■ Problem ■
When you write out the material, keep every line exactly as it is.

■ Given data ■
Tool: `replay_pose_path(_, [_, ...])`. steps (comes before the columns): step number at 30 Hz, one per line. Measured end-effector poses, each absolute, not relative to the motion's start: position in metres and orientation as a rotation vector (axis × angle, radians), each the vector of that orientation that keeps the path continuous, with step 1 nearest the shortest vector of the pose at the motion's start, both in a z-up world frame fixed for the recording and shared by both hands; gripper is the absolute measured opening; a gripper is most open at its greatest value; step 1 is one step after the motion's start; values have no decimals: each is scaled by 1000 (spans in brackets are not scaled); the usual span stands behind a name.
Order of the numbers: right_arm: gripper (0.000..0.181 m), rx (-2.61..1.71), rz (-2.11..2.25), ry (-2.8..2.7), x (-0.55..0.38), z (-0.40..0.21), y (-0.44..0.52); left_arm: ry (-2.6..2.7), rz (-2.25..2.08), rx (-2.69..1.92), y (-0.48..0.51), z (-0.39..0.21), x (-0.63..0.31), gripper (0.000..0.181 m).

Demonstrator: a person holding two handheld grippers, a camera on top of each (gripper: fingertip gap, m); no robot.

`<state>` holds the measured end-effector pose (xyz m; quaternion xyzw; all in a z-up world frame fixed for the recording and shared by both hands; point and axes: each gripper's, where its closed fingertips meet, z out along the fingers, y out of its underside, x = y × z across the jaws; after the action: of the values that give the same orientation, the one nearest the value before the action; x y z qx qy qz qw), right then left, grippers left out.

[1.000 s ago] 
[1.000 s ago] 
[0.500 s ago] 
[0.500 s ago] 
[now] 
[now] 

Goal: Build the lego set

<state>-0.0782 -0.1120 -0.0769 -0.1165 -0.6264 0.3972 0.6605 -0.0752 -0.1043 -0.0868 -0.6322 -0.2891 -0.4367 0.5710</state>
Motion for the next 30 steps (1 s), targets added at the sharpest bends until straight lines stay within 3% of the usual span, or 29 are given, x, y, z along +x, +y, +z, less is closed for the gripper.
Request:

■ Reply ■
Tool: `replay_pose_path(_, [_, ...])`. steps (comes before the columns): step number at 30 Hz, one per line. Measured end-effector poses, each absolute, not relative to the motion's start: position in metres and orientation as a rotation vector (axis × angle, radians), each the vector of that orientation that keeps the path continuous, with step 1 nearest the shortest vector of the pose at the motion's start, both in a z-up world frame fixed for the recording and shared by both hands; gripper is the absolute measured opening; a gripper is most open at its greatest value; step 1 is one step after the motion's start; values have no decimals: each is scaled by 1000 (spans in brackets are not scaled); the usual span stands behind a name.
Order of the numbers: right_arm: gripper (0.000..0.181 m), rx (-2.61..1.71), rz (-2.11..2.25), ry (-2.8..2.7), x (-0.55..0.38), z (-0.40..0.21), y (-0.44..0.52); left_arm: ry (-2.6..2.7), rz (-2.25..2.08), rx (-2.69..1.92), y (-0.48..0.51), z (-0.39..0.21), x (-0.63..0.31), gripper (0.000..0.181 m).

Demonstrator: a person holding two handheld grippers, a camera on top of each (gripper: fingertip gap, m); no robot.

`<state>` holds the measured end-effector pose (xyz m; quaternion xyzw; all in a z-up world frame fixed for the recording and shared by both hands; point and axes: each gripper's, where its closed fingertips meet, z out along the fingers, y out of its underside, x = y × z across the jaws; after the action: of the values that give the same orientation, the one nearest the value before the action; x y z qx qy qz qw), right then left, grippers left out.

[1.000 s ago] 
[1.000 s ago] 
[0.500 s ago] 
[0.500 s ago] 
[now] 
[now] 

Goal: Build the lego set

<state>-0.0782 -0.1120 -0.0769 -0.1165 -0.6264 0.3972 0.6605 -0.0752 -0.1043 -0.0868 -0.6322 -0.2891 -0.4367 0.5710</state>
Motion for the next 30 steps (1 s), targets added at the sharpest bends until straight lines stay within 3% of the usual span, or 29 are given, x, y, z along +x, +y, +z, less is closed for the gripper.
Request:

At this point, the answer is complete.